**ASSIGNED TASK**
I need the number of lines in the data that include "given"; reply with that number alone.

(RECORDS SHOWN Opens)

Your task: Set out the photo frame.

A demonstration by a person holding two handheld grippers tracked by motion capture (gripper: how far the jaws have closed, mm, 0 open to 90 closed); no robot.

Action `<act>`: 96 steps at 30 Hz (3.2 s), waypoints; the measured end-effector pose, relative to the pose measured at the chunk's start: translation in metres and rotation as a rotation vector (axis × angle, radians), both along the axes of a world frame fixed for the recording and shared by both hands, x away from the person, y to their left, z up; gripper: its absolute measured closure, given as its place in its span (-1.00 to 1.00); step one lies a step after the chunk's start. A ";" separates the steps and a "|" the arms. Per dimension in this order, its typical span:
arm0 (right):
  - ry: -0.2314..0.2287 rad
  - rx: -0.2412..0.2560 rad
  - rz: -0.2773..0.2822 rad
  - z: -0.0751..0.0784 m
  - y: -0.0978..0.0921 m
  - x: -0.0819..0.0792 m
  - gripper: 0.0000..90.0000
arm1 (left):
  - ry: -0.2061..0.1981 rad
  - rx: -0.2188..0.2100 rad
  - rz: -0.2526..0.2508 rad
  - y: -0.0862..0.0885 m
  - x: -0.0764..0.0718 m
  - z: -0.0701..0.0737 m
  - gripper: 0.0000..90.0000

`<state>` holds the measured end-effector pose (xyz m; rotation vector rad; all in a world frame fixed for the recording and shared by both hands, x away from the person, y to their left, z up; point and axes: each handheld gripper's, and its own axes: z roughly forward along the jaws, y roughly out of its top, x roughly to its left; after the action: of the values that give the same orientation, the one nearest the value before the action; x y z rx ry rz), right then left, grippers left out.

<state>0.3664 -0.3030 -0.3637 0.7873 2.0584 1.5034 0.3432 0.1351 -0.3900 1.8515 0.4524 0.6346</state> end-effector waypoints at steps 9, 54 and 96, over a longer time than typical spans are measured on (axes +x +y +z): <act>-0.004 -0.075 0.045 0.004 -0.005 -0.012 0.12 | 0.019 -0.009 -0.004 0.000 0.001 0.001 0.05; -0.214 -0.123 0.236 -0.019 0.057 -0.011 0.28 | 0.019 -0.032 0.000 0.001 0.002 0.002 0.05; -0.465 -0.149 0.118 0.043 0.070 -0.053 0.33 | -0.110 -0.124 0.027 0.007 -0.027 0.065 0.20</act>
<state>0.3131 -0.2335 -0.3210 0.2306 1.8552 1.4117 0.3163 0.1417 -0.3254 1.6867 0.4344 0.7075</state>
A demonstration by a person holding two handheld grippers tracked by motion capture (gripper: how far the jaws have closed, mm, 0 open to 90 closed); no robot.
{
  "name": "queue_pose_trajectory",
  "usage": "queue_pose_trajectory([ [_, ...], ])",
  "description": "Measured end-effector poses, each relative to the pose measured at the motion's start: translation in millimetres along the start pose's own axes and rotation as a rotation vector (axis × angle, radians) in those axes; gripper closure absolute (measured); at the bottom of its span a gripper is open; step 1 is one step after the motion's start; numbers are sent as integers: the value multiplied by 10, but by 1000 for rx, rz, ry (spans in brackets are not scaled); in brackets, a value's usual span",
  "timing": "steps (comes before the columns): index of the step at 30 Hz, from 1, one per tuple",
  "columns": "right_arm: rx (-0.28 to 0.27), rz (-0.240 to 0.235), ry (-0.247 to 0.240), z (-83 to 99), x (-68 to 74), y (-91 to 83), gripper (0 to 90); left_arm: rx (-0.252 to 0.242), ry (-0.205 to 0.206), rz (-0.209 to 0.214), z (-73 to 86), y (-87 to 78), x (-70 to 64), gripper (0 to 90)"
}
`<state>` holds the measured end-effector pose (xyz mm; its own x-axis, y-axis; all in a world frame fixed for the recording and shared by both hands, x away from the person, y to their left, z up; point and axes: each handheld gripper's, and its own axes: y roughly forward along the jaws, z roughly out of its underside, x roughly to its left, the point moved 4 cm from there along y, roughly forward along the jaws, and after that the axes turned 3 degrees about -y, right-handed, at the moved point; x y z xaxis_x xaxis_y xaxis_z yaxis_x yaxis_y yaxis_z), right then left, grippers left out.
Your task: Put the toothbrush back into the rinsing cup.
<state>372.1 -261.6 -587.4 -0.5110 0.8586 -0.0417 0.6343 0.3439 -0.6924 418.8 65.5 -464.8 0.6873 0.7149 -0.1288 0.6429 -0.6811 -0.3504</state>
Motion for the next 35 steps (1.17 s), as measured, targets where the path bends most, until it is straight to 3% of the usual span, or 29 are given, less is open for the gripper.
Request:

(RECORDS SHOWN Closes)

**EXPECTED ANSWER**
2